WHAT THE TASK ASKS> As the answer, give exactly the lines of the records below from the one with "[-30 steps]" through the one with "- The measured", ends included and pictures left out.

═══ INPUT MATERIAL

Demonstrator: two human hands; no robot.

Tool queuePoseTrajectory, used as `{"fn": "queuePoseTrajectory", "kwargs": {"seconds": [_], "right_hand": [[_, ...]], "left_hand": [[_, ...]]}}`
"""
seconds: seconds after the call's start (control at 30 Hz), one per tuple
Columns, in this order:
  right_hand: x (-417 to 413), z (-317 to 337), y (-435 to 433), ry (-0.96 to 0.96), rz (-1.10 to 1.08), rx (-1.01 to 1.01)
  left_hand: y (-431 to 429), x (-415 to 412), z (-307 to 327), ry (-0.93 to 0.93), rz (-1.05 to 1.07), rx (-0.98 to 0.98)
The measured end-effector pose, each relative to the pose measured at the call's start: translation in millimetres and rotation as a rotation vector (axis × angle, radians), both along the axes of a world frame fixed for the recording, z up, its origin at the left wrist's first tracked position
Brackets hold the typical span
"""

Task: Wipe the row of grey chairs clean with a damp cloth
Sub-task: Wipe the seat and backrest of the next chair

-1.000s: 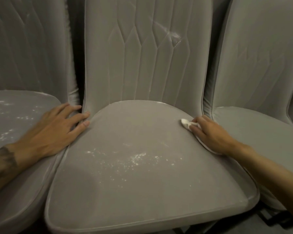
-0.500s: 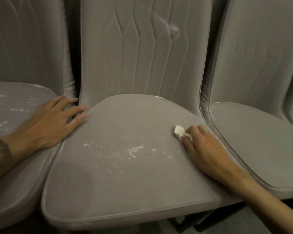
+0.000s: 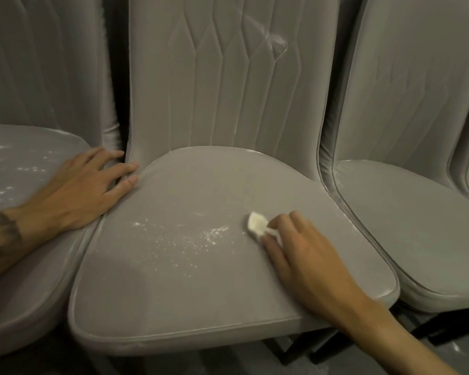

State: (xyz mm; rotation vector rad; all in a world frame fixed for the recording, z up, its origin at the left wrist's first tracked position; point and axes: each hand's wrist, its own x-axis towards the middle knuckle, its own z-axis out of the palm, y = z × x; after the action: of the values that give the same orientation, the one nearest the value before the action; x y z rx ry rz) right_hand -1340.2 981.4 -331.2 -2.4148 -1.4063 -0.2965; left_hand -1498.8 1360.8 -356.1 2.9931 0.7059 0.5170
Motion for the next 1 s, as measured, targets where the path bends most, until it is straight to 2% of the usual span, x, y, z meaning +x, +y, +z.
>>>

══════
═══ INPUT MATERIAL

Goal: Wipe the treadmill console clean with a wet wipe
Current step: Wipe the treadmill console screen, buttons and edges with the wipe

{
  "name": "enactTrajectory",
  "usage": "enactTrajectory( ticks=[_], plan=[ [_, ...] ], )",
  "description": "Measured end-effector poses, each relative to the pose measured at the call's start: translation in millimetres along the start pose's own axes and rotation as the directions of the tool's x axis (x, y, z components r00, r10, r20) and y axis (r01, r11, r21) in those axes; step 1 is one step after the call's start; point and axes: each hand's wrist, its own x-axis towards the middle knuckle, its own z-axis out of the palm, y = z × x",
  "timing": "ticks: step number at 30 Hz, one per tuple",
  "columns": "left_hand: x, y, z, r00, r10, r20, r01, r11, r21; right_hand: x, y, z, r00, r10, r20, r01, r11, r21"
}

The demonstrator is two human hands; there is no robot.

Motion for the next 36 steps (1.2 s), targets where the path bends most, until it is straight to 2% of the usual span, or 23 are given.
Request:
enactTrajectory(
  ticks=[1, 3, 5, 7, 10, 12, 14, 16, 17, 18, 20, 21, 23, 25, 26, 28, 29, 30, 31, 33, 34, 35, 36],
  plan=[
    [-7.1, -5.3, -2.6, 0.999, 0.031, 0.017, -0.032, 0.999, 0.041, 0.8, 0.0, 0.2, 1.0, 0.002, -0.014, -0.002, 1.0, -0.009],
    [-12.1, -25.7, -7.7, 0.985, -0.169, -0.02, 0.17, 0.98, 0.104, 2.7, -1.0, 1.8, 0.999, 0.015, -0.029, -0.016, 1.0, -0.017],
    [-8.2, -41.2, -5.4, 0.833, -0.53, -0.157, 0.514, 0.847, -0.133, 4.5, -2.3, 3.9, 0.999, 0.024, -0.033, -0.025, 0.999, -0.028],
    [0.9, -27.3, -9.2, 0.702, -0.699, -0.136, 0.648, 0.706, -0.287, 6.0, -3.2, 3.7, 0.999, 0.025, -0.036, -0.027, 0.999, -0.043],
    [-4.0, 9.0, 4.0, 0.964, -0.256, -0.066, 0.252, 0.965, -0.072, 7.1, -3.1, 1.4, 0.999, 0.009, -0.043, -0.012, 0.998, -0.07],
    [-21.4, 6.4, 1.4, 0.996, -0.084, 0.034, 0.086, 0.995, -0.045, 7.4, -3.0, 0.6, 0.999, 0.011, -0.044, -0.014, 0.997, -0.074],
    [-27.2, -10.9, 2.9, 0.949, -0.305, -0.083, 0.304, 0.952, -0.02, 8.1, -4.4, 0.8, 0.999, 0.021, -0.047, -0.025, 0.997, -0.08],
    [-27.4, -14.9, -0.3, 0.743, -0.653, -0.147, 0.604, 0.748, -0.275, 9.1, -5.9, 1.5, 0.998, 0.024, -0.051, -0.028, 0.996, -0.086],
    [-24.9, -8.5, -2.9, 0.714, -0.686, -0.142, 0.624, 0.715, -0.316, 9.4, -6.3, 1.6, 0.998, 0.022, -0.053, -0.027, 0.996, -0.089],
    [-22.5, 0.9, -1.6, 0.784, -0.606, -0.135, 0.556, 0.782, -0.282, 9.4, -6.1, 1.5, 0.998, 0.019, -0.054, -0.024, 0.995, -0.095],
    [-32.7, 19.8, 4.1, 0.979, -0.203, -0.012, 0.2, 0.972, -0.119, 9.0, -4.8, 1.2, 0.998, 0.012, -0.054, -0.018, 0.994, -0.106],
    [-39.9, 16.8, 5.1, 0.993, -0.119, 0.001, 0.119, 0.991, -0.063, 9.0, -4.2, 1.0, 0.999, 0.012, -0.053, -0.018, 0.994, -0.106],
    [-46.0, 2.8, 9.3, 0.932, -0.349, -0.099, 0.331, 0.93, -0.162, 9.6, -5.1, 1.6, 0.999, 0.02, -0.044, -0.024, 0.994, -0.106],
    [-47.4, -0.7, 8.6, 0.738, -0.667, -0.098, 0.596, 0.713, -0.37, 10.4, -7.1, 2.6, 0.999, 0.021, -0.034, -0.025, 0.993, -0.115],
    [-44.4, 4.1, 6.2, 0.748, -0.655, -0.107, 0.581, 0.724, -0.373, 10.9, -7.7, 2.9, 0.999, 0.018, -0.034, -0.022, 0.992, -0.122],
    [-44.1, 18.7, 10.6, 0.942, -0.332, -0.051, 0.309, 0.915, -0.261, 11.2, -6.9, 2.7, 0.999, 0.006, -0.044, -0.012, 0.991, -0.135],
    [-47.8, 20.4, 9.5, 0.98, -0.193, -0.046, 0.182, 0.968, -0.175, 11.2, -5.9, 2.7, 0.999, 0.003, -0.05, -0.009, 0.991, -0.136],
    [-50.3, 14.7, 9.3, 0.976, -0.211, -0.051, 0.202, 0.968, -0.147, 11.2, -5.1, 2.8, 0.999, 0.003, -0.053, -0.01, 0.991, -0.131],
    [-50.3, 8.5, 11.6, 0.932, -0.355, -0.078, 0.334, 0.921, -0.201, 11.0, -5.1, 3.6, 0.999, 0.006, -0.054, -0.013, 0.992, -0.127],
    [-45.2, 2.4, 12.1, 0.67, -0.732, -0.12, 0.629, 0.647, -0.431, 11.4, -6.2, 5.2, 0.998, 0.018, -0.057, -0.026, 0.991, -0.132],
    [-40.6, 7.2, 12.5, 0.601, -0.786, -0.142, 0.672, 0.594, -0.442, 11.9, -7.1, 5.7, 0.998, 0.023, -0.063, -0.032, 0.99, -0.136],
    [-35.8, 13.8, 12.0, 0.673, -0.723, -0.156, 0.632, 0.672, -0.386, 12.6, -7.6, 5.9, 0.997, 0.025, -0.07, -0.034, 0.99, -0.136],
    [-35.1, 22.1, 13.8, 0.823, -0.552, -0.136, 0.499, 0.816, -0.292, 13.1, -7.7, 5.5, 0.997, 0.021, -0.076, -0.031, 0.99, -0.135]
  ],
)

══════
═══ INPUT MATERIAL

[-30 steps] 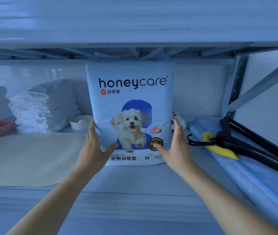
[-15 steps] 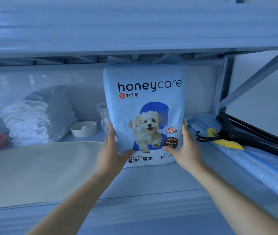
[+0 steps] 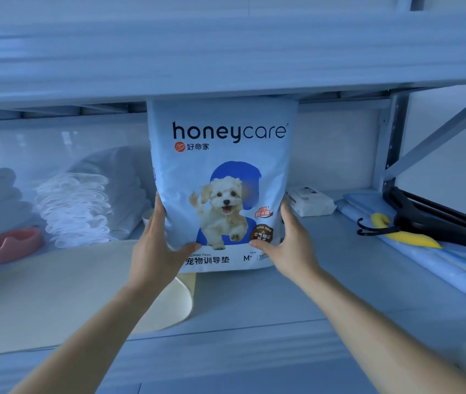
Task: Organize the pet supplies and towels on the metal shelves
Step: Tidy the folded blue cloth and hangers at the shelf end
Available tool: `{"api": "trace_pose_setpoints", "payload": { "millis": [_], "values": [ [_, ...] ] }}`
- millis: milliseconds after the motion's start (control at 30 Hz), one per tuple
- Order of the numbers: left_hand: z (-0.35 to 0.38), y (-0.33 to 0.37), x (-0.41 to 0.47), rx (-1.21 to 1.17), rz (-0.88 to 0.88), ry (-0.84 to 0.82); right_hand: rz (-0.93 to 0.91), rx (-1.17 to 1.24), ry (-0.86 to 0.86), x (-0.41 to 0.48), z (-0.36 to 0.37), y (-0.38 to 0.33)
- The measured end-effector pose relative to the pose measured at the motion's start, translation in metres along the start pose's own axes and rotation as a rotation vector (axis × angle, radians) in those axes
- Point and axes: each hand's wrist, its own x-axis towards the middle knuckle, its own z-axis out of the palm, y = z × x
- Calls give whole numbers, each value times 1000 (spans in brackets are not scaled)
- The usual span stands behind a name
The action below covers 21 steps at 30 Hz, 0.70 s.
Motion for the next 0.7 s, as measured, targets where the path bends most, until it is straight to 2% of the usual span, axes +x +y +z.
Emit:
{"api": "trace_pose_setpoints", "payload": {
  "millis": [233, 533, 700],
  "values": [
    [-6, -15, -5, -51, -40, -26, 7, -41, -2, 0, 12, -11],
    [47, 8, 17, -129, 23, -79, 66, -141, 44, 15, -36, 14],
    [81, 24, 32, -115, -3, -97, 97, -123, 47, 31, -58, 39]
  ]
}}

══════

SOLUTION TO THE EXERCISE>
[-30 steps] 
[-15 steps] 
[+0 steps] 
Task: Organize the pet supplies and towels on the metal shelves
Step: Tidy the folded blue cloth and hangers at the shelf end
Available tool: `{"api": "trace_pose_setpoints", "payload": { "millis": [_], "values": [ [_, ...] ] }}`
- millis: milliseconds after the motion's start (control at 30 Hz), one per tuple
- Order of the numbers: left_hand: z (-0.35 to 0.38), y (-0.33 to 0.37), x (-0.41 to 0.47), rx (-1.21 to 1.17), rz (-0.88 to 0.88), ry (-0.84 to 0.82); right_hand: rz (-0.93 to 0.91), rx (-1.17 to 1.24), ry (-0.86 to 0.86), x (-0.41 to 0.48), z (-0.36 to 0.37), y (-0.38 to 0.33)
- The measured end-effector pose relative to the pose measured at the motion's start, translation in metres along the start pose's own axes and rotation as a rotation vector (axis × angle, radians) in those axes

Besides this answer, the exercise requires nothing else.